Task:
State the count of lines in this material that hold the string "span" and add nothing.
_ _ _ _
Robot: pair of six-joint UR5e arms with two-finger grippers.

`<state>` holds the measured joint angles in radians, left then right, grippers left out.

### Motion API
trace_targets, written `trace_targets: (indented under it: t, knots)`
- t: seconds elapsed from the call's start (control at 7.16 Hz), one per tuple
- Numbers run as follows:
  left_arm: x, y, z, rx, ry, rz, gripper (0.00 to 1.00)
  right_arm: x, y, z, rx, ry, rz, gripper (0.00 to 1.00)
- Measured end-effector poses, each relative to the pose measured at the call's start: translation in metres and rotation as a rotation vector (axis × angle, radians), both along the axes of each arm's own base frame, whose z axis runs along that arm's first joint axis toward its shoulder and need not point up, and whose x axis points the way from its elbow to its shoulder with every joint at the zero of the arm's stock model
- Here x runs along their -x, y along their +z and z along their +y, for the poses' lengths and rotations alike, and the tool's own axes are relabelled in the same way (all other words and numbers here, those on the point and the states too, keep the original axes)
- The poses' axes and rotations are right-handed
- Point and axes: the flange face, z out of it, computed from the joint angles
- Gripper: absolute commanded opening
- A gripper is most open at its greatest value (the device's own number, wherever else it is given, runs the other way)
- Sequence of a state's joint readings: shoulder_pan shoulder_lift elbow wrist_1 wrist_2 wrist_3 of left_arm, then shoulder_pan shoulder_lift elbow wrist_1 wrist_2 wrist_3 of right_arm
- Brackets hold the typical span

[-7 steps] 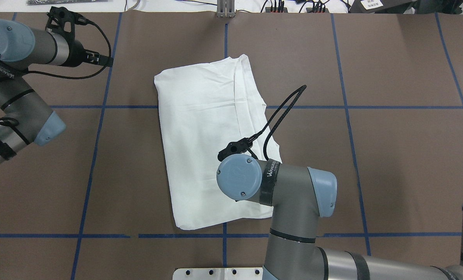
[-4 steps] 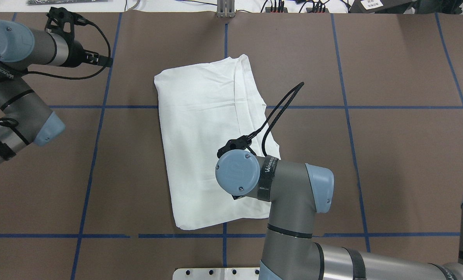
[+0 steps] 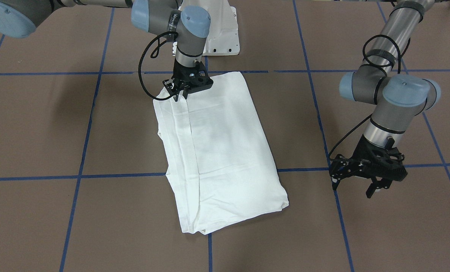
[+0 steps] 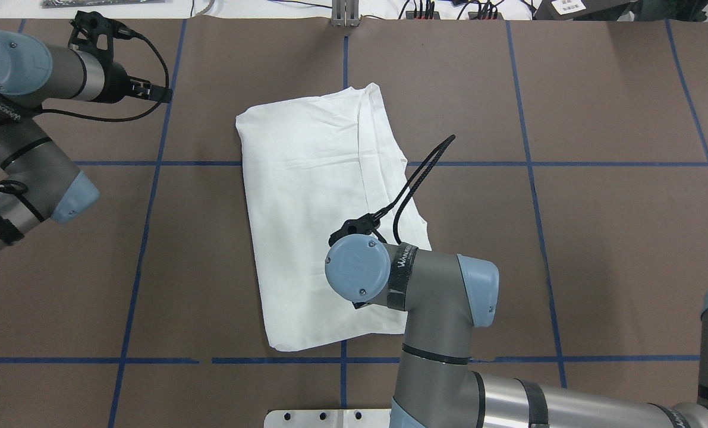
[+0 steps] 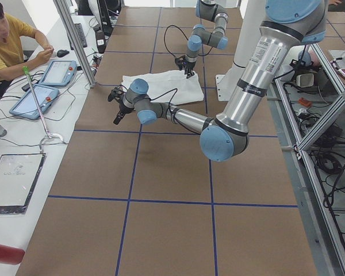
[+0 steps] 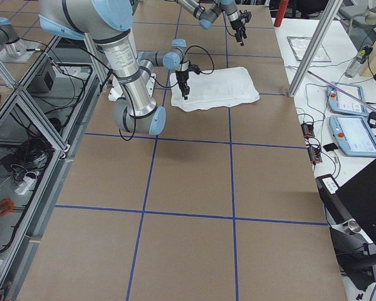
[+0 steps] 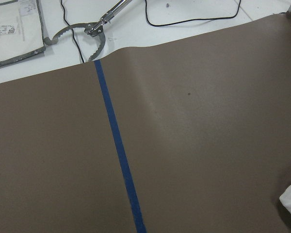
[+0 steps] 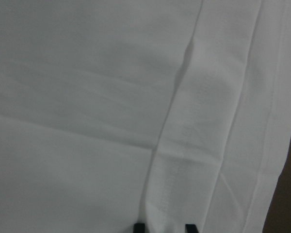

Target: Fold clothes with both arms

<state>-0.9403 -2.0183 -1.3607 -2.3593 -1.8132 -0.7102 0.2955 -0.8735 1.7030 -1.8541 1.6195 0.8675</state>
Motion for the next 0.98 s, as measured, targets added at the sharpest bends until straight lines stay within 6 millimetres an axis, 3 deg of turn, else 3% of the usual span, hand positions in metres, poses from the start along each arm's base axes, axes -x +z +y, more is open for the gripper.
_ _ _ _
Answer space:
2